三 嶋 亭
2012年4月
何回か、夫がつぶやいた言葉 ”三嶋亭 に行ってみたいな〜。”
4月中旬、やっと夫の思いが叶った。
すき焼きの 『三嶋亭』 は京都・寺町三条にあり、創業は明治6年と文字どおりの老舗。
今の若者たちでにぎわう繁華街の中で、この一角だけが時代がかって見える。
玄関を入ると背広を着た下足番の人の丁重なお出迎え。
”さっ、さっ、どうぞ”と案内されるまま、急な階段を上る。
そこに昔を残す造作のあれこれ。とても狭い部屋だけれど、雰囲気はいい。
子供のころの”すき焼き”といえば、父が鍋奉行であったのを思い出す。
その頃、家では、割り下など使わず、砂糖とお醤油で味付けしていた。
焦げ付きそうになると水をさす。自然と味がぼやける。
だから、すき焼きは最初と煮詰まった最後に食べるのが好きだった。
自分の家庭を持ってからは、何かいい方法はないものかと。
行きついたのが、お肉全部を砂糖とお醤油で軽く炒めておく方法。
その1/3のお肉と出た肉汁少しと野菜でスタート。
あとは随時、野菜・お肉を足し、味付けしていく。先にお肉の味を閉じ込めているので、味が抜けない。

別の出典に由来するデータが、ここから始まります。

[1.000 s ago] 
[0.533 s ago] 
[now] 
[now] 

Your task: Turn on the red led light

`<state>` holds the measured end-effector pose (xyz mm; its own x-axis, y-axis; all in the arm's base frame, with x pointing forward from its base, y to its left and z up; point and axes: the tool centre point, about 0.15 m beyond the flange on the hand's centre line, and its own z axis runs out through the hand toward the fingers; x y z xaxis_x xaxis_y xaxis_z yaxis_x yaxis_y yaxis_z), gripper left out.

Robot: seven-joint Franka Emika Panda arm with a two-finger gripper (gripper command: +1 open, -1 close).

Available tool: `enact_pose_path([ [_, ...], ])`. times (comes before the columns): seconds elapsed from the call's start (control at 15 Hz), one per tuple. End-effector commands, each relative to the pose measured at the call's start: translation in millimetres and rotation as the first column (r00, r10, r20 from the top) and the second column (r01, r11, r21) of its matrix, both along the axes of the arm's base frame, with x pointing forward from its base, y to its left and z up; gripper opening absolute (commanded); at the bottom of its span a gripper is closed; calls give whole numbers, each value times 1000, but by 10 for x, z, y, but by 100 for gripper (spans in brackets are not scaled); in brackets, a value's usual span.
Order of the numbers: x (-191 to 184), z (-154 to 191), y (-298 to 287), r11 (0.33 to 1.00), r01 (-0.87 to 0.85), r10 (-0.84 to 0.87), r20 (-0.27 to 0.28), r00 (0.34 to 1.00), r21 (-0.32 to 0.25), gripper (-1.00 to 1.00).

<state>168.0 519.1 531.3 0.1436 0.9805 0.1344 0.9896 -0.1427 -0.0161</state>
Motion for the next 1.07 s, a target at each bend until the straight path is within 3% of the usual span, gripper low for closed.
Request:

焦げ付きそうになったときは、お酒を入れるといいそうな。
でもこの方法、席に着いたとき、まず、目に飛び込んでくるのが
きれいに並べられた赤いお肉ではなく、炒めたコロコロの茶色いお肉では、ちょっと、興ざめかも。
今回は、仲居さんがどんな風なすき焼きをしてくれるのか、楽しみ・・・
砂糖を敷き、お肉を入れて少し焼き、その上から割り下を注ぐ。(昔から、割り下だったのかしら?)
炒めあがった順に客に勧める。お鍋に残った少しの肉汁の上に、野菜らを入れ
さっと炒めるぐらいで供してくれる。これを3回位繰り返す。
先付・ご飯・香の物・果物がついている。
家と違って、野菜の量が少ないからか、煮えすぎることなく、おいしくいただいた。
お肉はとろけるような柔らかさ。
ほんのしばらくして、夫と自然と目を合わせる。仲居さんがいたので、本当のことが言えない。
おいしいのだけれど、お肉のうまさが、思っていたのとちょっと違う。
期待しすぎたせいかな?まぁ、その日の牛の違いによるのでしょう。
味付けはちょうど好みに合っていたので、もう一度訪れて、この味を覚えて帰りたい。